*Work instruction:* Search the data for the string "mount", and report each line where it is found.

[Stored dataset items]
════
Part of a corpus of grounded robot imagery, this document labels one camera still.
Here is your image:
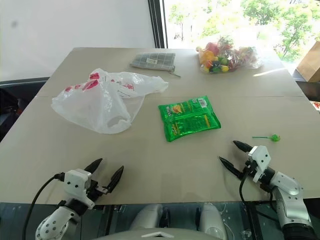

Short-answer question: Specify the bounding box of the grey plaid cloth pouch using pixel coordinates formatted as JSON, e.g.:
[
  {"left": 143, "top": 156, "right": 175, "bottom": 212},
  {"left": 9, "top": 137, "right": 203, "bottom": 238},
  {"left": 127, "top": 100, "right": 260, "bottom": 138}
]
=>
[{"left": 129, "top": 52, "right": 182, "bottom": 79}]

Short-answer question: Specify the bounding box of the dark furniture beside table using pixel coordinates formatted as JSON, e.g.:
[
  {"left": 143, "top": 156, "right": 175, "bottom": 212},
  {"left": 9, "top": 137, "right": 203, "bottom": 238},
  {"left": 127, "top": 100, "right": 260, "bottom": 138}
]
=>
[{"left": 0, "top": 76, "right": 51, "bottom": 142}]

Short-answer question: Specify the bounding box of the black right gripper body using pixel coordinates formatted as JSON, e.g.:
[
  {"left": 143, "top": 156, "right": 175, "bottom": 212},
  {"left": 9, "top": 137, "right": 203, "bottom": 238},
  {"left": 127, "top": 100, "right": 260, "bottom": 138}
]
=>
[{"left": 241, "top": 160, "right": 257, "bottom": 180}]

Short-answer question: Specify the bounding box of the silver rounded robot shell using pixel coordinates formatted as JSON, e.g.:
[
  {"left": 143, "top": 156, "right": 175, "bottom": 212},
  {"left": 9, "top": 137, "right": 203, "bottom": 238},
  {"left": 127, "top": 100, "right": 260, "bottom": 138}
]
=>
[
  {"left": 128, "top": 203, "right": 164, "bottom": 230},
  {"left": 199, "top": 202, "right": 229, "bottom": 238}
]

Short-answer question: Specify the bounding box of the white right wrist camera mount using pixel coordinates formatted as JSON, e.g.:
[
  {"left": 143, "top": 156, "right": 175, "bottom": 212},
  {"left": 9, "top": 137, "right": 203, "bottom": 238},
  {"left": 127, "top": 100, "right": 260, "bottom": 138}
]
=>
[{"left": 247, "top": 145, "right": 272, "bottom": 184}]

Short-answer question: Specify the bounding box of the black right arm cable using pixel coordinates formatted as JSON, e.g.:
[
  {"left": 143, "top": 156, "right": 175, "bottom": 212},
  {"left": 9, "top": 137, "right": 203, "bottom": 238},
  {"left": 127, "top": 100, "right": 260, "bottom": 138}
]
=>
[{"left": 239, "top": 166, "right": 285, "bottom": 226}]

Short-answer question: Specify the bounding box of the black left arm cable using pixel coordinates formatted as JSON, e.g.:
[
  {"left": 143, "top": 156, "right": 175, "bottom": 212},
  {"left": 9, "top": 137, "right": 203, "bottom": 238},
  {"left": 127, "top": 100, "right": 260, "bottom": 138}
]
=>
[{"left": 21, "top": 172, "right": 66, "bottom": 240}]

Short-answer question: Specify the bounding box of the green snack packet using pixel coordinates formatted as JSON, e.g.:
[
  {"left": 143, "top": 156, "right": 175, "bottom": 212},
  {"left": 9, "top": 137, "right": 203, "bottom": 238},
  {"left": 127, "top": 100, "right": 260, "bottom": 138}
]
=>
[{"left": 157, "top": 94, "right": 222, "bottom": 144}]

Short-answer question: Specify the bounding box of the green lollipop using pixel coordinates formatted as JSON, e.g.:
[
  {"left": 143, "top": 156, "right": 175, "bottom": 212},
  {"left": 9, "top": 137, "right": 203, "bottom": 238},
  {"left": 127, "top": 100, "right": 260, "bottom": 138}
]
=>
[{"left": 251, "top": 134, "right": 281, "bottom": 143}]

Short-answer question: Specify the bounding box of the brown cardboard box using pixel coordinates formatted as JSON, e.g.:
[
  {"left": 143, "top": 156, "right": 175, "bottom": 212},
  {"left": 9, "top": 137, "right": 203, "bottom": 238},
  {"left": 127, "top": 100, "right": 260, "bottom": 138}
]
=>
[{"left": 295, "top": 40, "right": 320, "bottom": 83}]

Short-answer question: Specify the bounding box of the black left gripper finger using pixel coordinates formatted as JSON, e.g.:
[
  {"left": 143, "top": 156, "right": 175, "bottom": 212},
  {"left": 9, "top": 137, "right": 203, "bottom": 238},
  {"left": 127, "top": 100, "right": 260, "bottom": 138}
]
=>
[
  {"left": 104, "top": 165, "right": 125, "bottom": 195},
  {"left": 83, "top": 157, "right": 104, "bottom": 174}
]

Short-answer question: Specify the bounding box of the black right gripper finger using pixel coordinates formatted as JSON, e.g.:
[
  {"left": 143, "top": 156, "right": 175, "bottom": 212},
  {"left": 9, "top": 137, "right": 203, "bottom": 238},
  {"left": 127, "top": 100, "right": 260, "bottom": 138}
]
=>
[
  {"left": 232, "top": 140, "right": 253, "bottom": 154},
  {"left": 218, "top": 156, "right": 245, "bottom": 180}
]

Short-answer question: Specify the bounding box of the black window frame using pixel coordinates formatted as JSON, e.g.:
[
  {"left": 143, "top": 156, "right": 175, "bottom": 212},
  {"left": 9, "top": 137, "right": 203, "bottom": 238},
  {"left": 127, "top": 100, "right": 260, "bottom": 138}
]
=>
[{"left": 147, "top": 0, "right": 169, "bottom": 49}]

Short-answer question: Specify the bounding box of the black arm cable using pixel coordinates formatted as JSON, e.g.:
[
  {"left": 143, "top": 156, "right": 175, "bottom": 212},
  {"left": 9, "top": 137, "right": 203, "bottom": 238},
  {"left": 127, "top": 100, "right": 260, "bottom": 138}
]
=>
[
  {"left": 239, "top": 166, "right": 285, "bottom": 226},
  {"left": 21, "top": 172, "right": 66, "bottom": 240}
]

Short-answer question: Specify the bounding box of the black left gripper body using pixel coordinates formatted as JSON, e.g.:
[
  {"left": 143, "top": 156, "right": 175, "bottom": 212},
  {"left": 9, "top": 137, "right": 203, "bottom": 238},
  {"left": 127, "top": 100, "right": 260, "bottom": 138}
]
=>
[{"left": 87, "top": 178, "right": 109, "bottom": 203}]

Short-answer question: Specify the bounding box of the grey robot chest panel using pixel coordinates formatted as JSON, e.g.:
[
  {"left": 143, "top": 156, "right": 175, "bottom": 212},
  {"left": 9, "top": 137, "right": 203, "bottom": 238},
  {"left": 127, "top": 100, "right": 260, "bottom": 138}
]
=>
[{"left": 91, "top": 225, "right": 227, "bottom": 240}]

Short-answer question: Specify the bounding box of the white red-printed plastic bag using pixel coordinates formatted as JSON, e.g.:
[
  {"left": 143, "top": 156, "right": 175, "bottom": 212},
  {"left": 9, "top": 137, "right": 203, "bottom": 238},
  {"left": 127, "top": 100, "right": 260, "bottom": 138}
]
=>
[{"left": 51, "top": 67, "right": 170, "bottom": 135}]

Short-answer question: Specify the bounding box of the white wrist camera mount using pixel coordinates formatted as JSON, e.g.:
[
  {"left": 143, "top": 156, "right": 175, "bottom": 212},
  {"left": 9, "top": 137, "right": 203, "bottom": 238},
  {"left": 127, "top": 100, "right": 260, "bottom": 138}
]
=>
[
  {"left": 247, "top": 145, "right": 272, "bottom": 184},
  {"left": 63, "top": 168, "right": 95, "bottom": 210}
]

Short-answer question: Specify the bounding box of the clear bag of colourful toys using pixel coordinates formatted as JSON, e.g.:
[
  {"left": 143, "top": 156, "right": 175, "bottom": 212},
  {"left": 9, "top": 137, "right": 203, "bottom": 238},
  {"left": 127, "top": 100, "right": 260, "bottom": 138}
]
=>
[{"left": 195, "top": 35, "right": 266, "bottom": 74}]

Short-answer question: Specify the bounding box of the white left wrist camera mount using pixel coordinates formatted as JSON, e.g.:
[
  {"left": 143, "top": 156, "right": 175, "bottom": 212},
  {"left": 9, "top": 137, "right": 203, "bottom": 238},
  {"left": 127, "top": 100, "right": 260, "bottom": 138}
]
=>
[{"left": 63, "top": 168, "right": 95, "bottom": 210}]
════
*Problem solution:*
Short-answer question: Specify the bounding box of the white right wrist camera mount using pixel coordinates formatted as JSON, e.g.:
Short-answer question: Specify the bounding box of the white wrist camera mount using pixel coordinates formatted as JSON, e.g.:
Short-answer question: Specify the bounding box of the white left wrist camera mount using pixel coordinates formatted as JSON, e.g.:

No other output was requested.